RPM were pre-incubated with the MAPK inhibitors (10 µM), SB202190 (SB; p38 MAPK inhibitor), U0126 (U; MEK/ERK inhibitor), and SP600125 (SP; JNK inhibitor), or vehicle control for 30 min and then stimulated with A) 16:0/9al-PC (37.5 µM) and B) 16:0/9al-PC (37.5 µM) and zymosan (25 particles/cell) for 1h. After incubation, the 5-LO-derived eicosanoids (LTC₄, 6-trans-LTB₄, LTB₄, and 5-HETE) were analyzed by LC-MS/MS and quantified using standard isotope dilution. Results shown are averages ± SEM (n=3) from three independent experiments. * p< 0.05; ** p<0.01; *** p<0.0001.

Figure 4. 16:0/9al-PC induces phosphorylation of p38 in resident peritoneal macrophages

RPM were treated with zymosan (25 particles/cell), 16:0/9al-PC (37.5 µM), or 16:0/9al-PC (37.5 µM) and zymosan (25 particles/cell) for 30 min.
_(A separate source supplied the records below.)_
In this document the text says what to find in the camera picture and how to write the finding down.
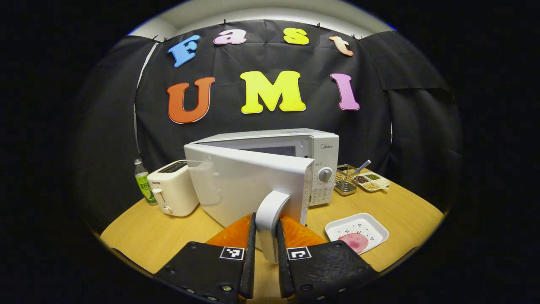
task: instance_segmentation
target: metal utensil holder
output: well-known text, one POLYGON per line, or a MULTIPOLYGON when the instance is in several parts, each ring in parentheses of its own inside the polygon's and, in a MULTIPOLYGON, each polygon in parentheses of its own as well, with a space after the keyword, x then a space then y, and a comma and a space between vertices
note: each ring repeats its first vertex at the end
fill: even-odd
POLYGON ((351 166, 350 164, 341 164, 336 170, 336 180, 334 183, 334 190, 337 193, 346 196, 351 195, 358 189, 355 179, 360 175, 360 172, 354 174, 358 168, 351 166))

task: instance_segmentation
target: colorful foam letter
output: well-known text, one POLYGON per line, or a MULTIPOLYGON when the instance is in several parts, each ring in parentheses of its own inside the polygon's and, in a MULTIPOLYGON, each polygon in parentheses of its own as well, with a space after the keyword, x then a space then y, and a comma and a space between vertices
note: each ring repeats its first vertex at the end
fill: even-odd
POLYGON ((345 74, 333 73, 330 76, 336 80, 337 88, 341 96, 339 107, 342 110, 356 111, 360 109, 360 105, 354 99, 353 89, 350 87, 351 77, 345 74))
POLYGON ((286 35, 283 39, 285 39, 287 43, 302 45, 309 43, 309 38, 305 36, 307 33, 302 29, 286 28, 283 30, 283 34, 286 35))
POLYGON ((334 41, 334 43, 336 44, 336 47, 337 49, 342 52, 343 54, 347 55, 347 56, 353 56, 353 51, 351 50, 348 50, 347 47, 345 45, 349 45, 349 43, 343 39, 341 39, 341 37, 339 36, 331 36, 330 37, 330 40, 334 41))
POLYGON ((190 53, 188 52, 188 50, 195 51, 197 49, 197 43, 195 42, 195 40, 198 40, 200 37, 201 36, 199 35, 193 35, 188 39, 173 46, 169 49, 169 51, 167 51, 168 53, 172 53, 174 59, 176 60, 176 62, 174 63, 175 68, 181 66, 186 61, 195 57, 195 52, 190 53))
POLYGON ((260 113, 263 106, 259 104, 259 95, 268 108, 273 111, 278 104, 279 96, 283 94, 283 101, 279 105, 282 111, 304 111, 306 105, 300 98, 298 78, 300 73, 295 71, 283 71, 272 84, 259 71, 251 71, 240 74, 240 78, 246 81, 246 105, 242 107, 242 113, 260 113))
POLYGON ((214 81, 214 77, 204 77, 195 81, 195 85, 199 87, 199 100, 197 107, 192 111, 184 110, 184 91, 190 84, 183 82, 170 86, 167 89, 169 118, 175 123, 190 123, 205 116, 210 107, 210 85, 214 81))
POLYGON ((247 41, 245 30, 227 30, 219 33, 214 39, 215 44, 241 44, 247 41))

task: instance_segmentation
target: wooden table
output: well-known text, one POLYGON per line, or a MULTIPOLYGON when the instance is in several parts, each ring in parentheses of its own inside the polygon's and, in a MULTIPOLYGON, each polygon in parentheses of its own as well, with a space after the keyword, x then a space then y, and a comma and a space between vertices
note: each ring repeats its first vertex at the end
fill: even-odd
MULTIPOLYGON (((443 214, 433 205, 391 183, 389 190, 373 193, 359 188, 356 193, 341 196, 333 191, 329 204, 308 210, 308 228, 328 239, 329 222, 357 213, 375 217, 389 232, 389 238, 361 254, 374 270, 380 272, 412 248, 421 245, 440 224, 443 214)), ((151 207, 144 199, 121 214, 101 234, 101 239, 151 273, 156 273, 189 241, 206 242, 223 227, 199 205, 187 217, 164 214, 159 206, 151 207)), ((252 303, 286 303, 280 299, 278 265, 255 252, 255 285, 252 303)))

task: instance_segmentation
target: spice tray
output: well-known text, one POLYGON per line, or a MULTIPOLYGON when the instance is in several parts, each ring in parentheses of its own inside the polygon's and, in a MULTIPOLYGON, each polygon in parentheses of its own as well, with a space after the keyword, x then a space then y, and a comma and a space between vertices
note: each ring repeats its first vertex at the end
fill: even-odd
POLYGON ((357 179, 355 178, 356 183, 369 192, 375 192, 381 189, 381 187, 374 182, 375 180, 380 182, 381 186, 388 187, 390 185, 390 181, 388 179, 373 172, 362 173, 358 175, 357 179))
POLYGON ((362 234, 368 239, 368 246, 359 254, 380 245, 390 236, 388 230, 368 213, 358 213, 330 222, 326 225, 325 232, 331 242, 350 233, 362 234))

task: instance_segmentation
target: white divided tray
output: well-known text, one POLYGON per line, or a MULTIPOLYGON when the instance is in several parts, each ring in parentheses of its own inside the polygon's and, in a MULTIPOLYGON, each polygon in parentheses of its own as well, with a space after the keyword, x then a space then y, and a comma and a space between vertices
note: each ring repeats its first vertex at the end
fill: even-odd
POLYGON ((362 186, 362 188, 364 188, 366 191, 369 191, 369 192, 375 192, 375 191, 378 191, 380 190, 381 188, 377 188, 377 189, 369 189, 367 188, 366 186, 364 186, 365 184, 369 184, 369 183, 373 183, 375 184, 376 186, 379 186, 376 182, 379 182, 381 184, 381 186, 383 187, 388 187, 390 185, 390 181, 382 176, 380 176, 379 174, 377 173, 374 173, 374 172, 368 172, 368 173, 362 173, 362 174, 359 174, 358 176, 362 176, 364 177, 366 180, 368 180, 368 182, 365 182, 365 183, 360 183, 360 181, 357 182, 357 184, 359 184, 360 186, 362 186), (379 179, 378 180, 372 180, 370 179, 369 177, 367 177, 366 175, 375 175, 375 176, 378 176, 379 179))
POLYGON ((368 239, 368 246, 360 254, 378 246, 390 236, 388 230, 367 213, 358 213, 330 222, 326 225, 325 231, 332 242, 349 233, 364 235, 368 239))
A) Cell lysates were collected and analyzed by Western blotting with antibodies to phosphorylated forms of p38 and ERK1/2 and β-actin to normalize for equal loading. The data in this figure are representative of 3 independent experiments. The optical densities measured for the control samples were set as 100% and the results shown for B) phospho-p38 and C) phospho-ERK1/2 are averages ± SEM (n=3) from three independent experiments. * p< 0.05; ** p<0.01; *** p<0.0001.